Han hecho falta tres días de intensas negociaciones pero finalmente ayer el Consejo de Seguridad de las Naciones Unidas adoptó por unanimidad una resolución que reclama un alto el fuego de al menos 30 días en Siria, con excepciones para operaciones militares contra el Estado Islámico, Al Qaeda, Al Nusra y otros grupos terroristas.

La tregua, que llega en un momento en que los bombardeos del régimen de Bashar el Asad han disparado de nuevo la crisis, con una mortífera campaña en la región de Guta que ha provocado cientos de civiles muertos y miles de heridos, debe empezar a aplicarse con efecto inmediato («sin dilación» según el lenguaje diplomático) y tiene el objetivo de permitir la entrega de ayuda humanitaria y servicios médicos y evacuaciones de heridos.

Rusia, que en 11 ocasiones anteriores ha usado su poder de veto en el Consejo de Seguridad para frenar resoluciones referentes a Siria, había puesto reparos al texto preparado por Suecia y Kuwait y había provocado retrasos en la votación desde el jueves. Finalmente, acabó dando su apoyo a la resolución.

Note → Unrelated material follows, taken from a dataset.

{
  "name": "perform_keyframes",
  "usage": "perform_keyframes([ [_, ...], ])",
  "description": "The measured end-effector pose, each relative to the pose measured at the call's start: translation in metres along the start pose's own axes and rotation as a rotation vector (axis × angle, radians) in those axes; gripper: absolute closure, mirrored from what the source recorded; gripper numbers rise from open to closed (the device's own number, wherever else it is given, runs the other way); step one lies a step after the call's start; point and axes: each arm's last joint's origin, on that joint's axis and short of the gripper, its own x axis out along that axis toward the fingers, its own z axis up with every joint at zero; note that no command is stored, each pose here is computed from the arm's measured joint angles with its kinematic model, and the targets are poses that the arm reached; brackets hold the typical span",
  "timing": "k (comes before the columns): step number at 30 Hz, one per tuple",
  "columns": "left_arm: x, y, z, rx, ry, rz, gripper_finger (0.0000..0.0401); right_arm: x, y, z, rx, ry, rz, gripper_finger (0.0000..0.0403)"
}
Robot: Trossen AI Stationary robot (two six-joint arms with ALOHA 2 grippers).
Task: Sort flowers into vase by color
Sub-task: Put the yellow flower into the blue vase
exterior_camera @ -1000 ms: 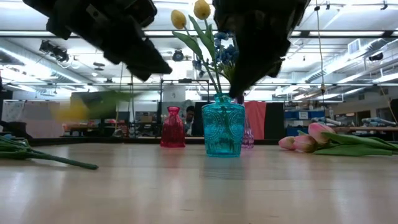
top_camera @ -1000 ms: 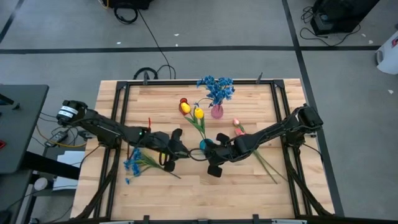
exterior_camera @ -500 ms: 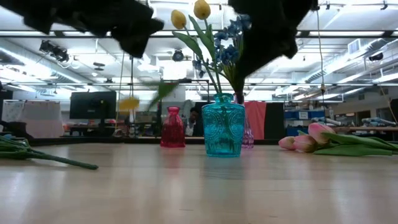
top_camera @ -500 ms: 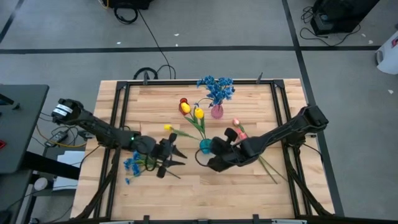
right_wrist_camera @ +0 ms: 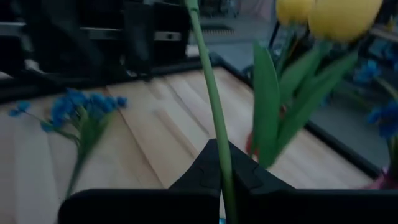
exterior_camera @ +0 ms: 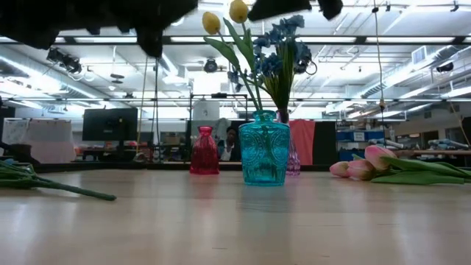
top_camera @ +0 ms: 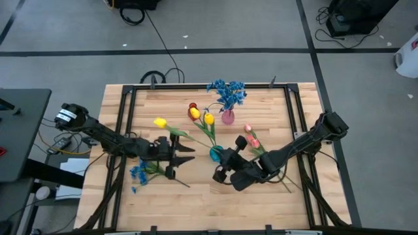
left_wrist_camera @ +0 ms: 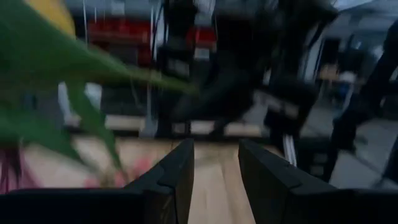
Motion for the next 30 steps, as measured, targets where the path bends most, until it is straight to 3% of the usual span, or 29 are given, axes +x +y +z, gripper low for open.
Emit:
perform_keyframes([
  [4,-0.001,0.0,0.015,0.021,-0.148,-0.001,0.027,-0.006,0.006,0.006,-0.002,-0.061,0.012,0.0394],
  [9,-0.002,0.002,0.024,0.02,-0.237,0.009,0.027,-0.007,0.009,0.01,-0.004,-0.075,0.054,0.0394],
  [17,0.0,0.009,0.025,0.023,-0.245,0.042,0.027,-0.006,0.01,0.01,-0.023,-0.069,0.084,0.0394],
  [24,0.002,0.012,0.017,-0.048,-0.165,0.038,0.027,-0.006,0.009,0.013,-0.06,-0.102,0.014,0.0393],
  [30,0.002,0.012,0.021,-0.059,-0.203,0.045,0.027,-0.002,0.01,0.015,-0.061,-0.08,0.124,0.0393],
])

Lo hizo tras intensas y tensas negociaciones que según algunos diplomáticos acabaron pareciendo «un duelo» entre los embajadores de Rusia, Vasilly Nebenzia, y la de Estados Unidos, Nikki Haley. Pero el texto final de la resolución ha conseguido incluir elementos clave para Washington y sus aliados, especialmente el de que el alto el fuego se inicie de forma inmediata y que el acceso de la ayuda humanitaria y los servicios médicos y evacuaciones sea «seguro, sin impedimentos y sostenido», factores que Moscú había intentado retirar del texto. Tras la votación, no obstante, quedó clara que la división y la tensión persisten. Y Haley y Nebenzia se embarcaron en un cruce de acusaciones.

El reto es que la resolución se aplique efectivamente, algo para lo que es imprescindible que Rusia presione a Asad. Y la sensación de fragilidad la expresó también Haley al decir que su país es «profundamente escéptico de que el régimen sirio vaya a cumplir».

Mientras, en Guta la situación sigue siendo desesperada. Sarmada pide perdón, a través de sus redes sociales, a toda la gente a la que, durante su vida, le haya podido hacer algo malo. Sarmada es profesora de escuela y tiene veintitantos años. Lleva sufriendo siete años de guerra en Siria, pero nunca, dice, había visto nada así.

SIETE DÍAS VIENDO MORIR / Sarmada vive en Kafr Batna, un pueblo dentro de la región de Guta: desde el pasado domingo, en siete días, cientos de bombas del régimen de Bashar el Asad y su aliado, Rusia, han estado cayendo aquí a diario. «Llevo siete días viendo la muerte de gente inocente constantemente», dice Sarmada, que pide perdón. ¿Cómo debe ser? Despedirse pensando que dentro de 10 minutos, 30 minutos, una hora, tres horas, esta noche, va a caer una bomba que te va a matar. Pensar cuándo va a caer pero saber que caerá.

Desde el 1 de enero, Asad y Rusia llevan a cabo una ofensiva aérea a gran escala para tomar los dos últimos grandes bastiones en manos de los rebeldes en Siria: Guta este -en la provincia de Damasco- y la región de Idleb. Los ataques en Idleb han causado un nuevo éxodo de 250.000 personas. De Guta, en cambio, cerrada y sitiada desde el 2013 y ahora rodeada por los soldados de Asad, nadie puede escapar.

Y los números y los muertos, aquí, no se suman, se multiplican: 1.200 desde el 1 de enero, 500 desde el domingo pasado -de los que 120 son niños-, 29 ayer. Son todo cifras provisionales. «Podrían ser muchos más. No los podemos contar todos porque los aviones bombarderos siguen volando sobre Guta. No tenemos tiempo», explicó ayer Siraj Mahmoud, portavoz de las fuerzas de rescate de dentro de la región.